Several other economists have also called on the government to step up stimulus spending to boost demand, which in turn is hoped to boost the supply side of the economy.

Former finance minister Chatib Basri said recently that the government would need an additional Rp 120 trillion to serve as cash transfers for lower-middle income citizens to jump-start the economy.

The survey, which involved 1,230 individuals in 123 villages/districts of all 34 provinces, found that the majority of respondents are satisfied with the government’s stimulus, such as tax incentives, financial aid for micro, small and medium enterprises (MSMEs) and debt restructuring.

The respondents are convinced that the decision to reopen the economy after three months of large-scale social restrictions (PSBB) will improve economic conditions and reduce financial losses, with most of them expressing confidence in the economic recovery program.

The respondents also expressed their agreement with retail stores, restaurants, malls, tourism spots, offices and schools reopening soon, according to the survey.
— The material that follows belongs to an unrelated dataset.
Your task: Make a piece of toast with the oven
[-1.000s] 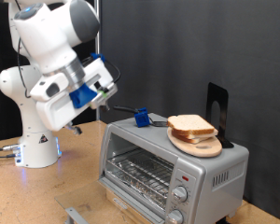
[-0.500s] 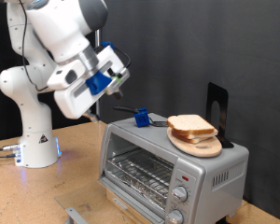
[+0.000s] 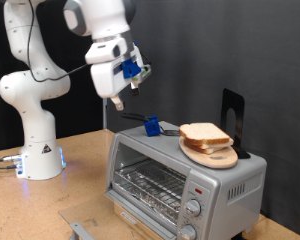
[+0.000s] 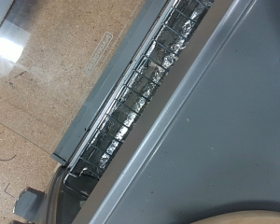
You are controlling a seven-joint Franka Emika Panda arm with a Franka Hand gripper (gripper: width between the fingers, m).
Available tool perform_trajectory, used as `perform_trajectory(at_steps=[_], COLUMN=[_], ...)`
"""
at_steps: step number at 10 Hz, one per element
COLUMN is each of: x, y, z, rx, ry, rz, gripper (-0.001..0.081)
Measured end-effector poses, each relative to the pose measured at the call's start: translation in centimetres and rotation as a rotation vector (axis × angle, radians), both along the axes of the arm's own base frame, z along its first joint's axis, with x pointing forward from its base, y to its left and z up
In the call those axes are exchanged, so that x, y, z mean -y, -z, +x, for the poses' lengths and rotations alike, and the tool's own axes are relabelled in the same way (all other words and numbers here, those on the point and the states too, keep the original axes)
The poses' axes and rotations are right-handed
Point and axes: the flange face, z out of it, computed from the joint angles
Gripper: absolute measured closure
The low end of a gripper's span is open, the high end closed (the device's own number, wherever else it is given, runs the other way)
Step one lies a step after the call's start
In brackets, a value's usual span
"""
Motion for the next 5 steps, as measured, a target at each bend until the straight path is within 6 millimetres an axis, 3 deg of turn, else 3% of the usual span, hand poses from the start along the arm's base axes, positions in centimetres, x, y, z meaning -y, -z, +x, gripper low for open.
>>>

“Public support for reopening schools and universities is higher than for reopening shopping malls,” Cyrus Network CEO Eko Dafid Alfianto said during a press briefing, contrasting that with the government’s decision to open malls before schools.

Ari, who is also the University of Indonesia’s rector, said the survey results “should be a point of reference for the government to make a policy decision to open schools, given the higher public approval,” rather than reopening malls and restaurants.

The government’s decision to reopen the economy has resulted in a higher infection rate, as the country has recorded 100,000 virus cases as of Monday, risking heavier blows to economic activity.

Despite the rising number of virus infections, the government is accelerating efforts to support the economy as it announced on Monday Rp 16.5 trillion in loans for the administrations of Jakarta and West Java to help them fund infrastructure projects, such as roads and housing.

“Jakarta and West Java contribute around 30 percent to Indonesia’s GDP. Therefore, this agreement will help support economic recovery efforts while also upholding COVID-19 health protocols,” Finance Minister Sri Mulyani Indrawati said on Monday.

The government also revealed that it would place Rp 11.5 trillion in regional development banks to be channeled as loans to businesses to further support the economic recovery after placing Rp 30 trillion in state-owned banks under the same program.